Pity the supporters of the CLASS Act, the proposal to create a national long-term care insurance system. They are on to an important idea, but they are caught between the proverbial rock and a hard place.

Here’s the problem: much of the congressional support for the CLASS Act is based on the Congressional Budget Office estimate that it will generate more than $70 billion in new revenues over the next 10 years (or maybe $100 billion,depending on how you are counting). That money is a honeypot that many politicians claim they can use to help pay for health reform.

But, if CLASS is to be taken seriously as insurance, there is no windfall. True, the program will take in much more money in the first 10 years than it will pay in benefits. But that’s because the proposal includes a provision for a five-year vesting period. In other words, no one would receive benefits until after they’ve paid premiums for at least five years.

There are sensible reasons for doing this. But if CLASS is going to be real insurance, that money must be invested to pay future claims, not looted by the rest of government to “pay for” health reform.

This is why it is essential that CLASS insurance premiums are walled off from the rest of government. The House and Senate versions of the proposal would hold the money in a Treasury Department trust fund. But, sad to say, this is a grim fiscal joke. That is how Social Security and Medicare are treated, and they have become massively underfunded entitlements. 

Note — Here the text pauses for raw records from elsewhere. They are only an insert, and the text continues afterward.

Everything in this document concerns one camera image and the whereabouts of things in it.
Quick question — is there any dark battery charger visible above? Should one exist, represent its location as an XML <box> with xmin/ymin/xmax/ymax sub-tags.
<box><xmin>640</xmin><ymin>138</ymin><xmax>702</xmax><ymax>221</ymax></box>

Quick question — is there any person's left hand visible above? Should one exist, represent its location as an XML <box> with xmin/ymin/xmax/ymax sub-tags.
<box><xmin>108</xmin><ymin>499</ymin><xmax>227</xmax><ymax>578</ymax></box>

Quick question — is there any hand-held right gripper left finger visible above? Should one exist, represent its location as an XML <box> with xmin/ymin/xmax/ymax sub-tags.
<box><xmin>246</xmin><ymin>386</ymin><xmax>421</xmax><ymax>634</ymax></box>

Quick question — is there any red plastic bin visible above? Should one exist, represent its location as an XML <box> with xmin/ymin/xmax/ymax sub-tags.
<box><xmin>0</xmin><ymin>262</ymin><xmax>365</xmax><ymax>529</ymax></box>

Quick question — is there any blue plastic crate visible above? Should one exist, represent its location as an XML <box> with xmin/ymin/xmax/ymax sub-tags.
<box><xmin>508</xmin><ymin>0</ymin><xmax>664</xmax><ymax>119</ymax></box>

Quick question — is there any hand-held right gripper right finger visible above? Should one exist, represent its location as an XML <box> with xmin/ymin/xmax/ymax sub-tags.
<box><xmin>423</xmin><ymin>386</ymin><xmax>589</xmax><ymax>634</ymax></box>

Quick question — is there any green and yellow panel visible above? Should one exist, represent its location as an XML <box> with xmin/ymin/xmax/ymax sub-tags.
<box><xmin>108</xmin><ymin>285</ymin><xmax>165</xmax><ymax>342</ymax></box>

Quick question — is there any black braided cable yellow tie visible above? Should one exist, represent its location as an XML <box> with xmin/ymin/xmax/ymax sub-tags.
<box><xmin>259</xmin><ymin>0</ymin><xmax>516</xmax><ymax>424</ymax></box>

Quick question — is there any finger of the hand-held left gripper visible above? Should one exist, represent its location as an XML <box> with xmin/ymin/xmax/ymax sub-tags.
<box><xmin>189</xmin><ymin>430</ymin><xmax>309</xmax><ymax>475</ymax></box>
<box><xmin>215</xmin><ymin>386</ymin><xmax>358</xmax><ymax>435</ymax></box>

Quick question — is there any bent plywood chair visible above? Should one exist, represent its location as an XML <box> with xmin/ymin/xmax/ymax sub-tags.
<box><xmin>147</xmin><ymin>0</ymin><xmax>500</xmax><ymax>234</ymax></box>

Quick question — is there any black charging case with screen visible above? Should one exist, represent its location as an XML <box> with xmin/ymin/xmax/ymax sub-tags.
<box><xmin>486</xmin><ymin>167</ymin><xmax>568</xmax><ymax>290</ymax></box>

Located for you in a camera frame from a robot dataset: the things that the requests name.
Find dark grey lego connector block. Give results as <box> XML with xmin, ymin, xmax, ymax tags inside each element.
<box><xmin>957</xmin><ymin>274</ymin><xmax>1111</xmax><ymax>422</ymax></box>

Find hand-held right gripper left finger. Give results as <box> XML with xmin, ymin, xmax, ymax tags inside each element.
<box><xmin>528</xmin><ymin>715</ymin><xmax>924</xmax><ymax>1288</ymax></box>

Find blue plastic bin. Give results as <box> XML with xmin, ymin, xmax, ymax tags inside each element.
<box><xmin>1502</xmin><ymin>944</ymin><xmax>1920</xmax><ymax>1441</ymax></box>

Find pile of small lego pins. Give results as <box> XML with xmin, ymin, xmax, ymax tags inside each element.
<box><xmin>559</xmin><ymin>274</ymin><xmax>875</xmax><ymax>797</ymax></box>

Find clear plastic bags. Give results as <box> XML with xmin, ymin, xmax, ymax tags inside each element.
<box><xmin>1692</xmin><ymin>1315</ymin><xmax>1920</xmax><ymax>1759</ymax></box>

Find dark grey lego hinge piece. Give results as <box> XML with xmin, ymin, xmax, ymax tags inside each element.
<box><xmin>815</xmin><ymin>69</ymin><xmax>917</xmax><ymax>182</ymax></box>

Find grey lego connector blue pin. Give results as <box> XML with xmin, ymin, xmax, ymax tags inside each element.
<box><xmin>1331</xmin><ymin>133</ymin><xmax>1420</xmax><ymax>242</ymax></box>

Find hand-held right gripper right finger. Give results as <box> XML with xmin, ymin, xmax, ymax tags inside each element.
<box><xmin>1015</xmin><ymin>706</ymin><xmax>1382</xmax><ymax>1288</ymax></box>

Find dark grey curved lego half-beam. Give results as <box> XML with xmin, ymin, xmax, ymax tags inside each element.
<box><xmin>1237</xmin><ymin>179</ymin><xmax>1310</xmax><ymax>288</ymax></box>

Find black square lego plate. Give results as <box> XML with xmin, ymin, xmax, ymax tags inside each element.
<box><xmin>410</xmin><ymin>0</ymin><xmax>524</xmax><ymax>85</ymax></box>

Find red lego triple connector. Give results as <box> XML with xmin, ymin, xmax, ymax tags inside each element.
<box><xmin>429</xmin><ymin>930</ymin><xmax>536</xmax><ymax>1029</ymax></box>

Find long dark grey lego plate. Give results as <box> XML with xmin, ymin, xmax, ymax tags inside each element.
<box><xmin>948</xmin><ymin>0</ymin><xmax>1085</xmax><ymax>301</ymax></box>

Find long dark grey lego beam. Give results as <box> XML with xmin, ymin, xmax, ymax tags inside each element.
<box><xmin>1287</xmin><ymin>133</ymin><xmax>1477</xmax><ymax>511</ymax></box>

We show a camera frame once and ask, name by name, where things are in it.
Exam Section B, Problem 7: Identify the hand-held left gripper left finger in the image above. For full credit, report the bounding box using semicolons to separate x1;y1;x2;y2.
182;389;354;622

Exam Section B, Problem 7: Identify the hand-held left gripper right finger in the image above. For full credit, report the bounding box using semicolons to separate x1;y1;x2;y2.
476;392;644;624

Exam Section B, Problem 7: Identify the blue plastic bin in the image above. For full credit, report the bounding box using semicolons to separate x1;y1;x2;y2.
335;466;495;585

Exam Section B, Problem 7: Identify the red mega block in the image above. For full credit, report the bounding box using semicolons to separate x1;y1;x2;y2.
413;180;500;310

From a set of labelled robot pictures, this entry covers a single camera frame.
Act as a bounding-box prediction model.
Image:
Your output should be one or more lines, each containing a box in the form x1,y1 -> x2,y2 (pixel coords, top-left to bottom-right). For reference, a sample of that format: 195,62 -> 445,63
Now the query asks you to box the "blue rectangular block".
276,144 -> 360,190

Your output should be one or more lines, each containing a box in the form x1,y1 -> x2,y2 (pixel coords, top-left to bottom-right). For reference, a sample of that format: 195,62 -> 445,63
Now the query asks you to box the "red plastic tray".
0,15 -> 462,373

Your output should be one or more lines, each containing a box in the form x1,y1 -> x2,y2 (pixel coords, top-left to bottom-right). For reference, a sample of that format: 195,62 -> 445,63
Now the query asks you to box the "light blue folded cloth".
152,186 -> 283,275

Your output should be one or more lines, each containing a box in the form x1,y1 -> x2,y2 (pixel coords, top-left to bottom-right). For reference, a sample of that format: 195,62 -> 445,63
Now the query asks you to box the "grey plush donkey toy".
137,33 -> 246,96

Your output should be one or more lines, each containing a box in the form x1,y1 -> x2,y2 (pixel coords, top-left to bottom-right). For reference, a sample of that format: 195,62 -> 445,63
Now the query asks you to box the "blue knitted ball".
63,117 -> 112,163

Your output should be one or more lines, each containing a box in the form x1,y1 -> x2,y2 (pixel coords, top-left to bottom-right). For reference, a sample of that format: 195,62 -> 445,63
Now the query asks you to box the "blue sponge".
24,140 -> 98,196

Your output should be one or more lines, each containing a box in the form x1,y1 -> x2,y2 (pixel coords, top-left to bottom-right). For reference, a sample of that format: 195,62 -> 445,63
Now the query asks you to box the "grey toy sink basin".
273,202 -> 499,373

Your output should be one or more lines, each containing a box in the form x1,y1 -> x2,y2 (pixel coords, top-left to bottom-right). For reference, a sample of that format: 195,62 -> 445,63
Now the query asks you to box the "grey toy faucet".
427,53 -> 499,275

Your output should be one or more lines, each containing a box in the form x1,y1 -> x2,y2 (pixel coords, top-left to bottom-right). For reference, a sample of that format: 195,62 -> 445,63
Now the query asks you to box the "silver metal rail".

So now Senate Democratic critics have joined Republicans in blasting CLASS as a budget gimmick. So supporters are in a jam. They can restructure the plan to better protect premium payments but lose the claim that CLASS will help pay for health care. Or they can go along with CLASS as a cash cow, and both lose support of fiscal conservatives and discredit their own claims that the program is a real, self-financing insurance program. The irony is that fiscal conservatives should be supporting CLASS because properly designed it would reduce the costs of Medicaid, the government program that pays for more than 40 percent of all long-term care costs.

I don’t envy CLASS-backers. It is not an easy place to be. But if it were up to me, on behalf of those of us caring for our parents, I’d opt for real insurance.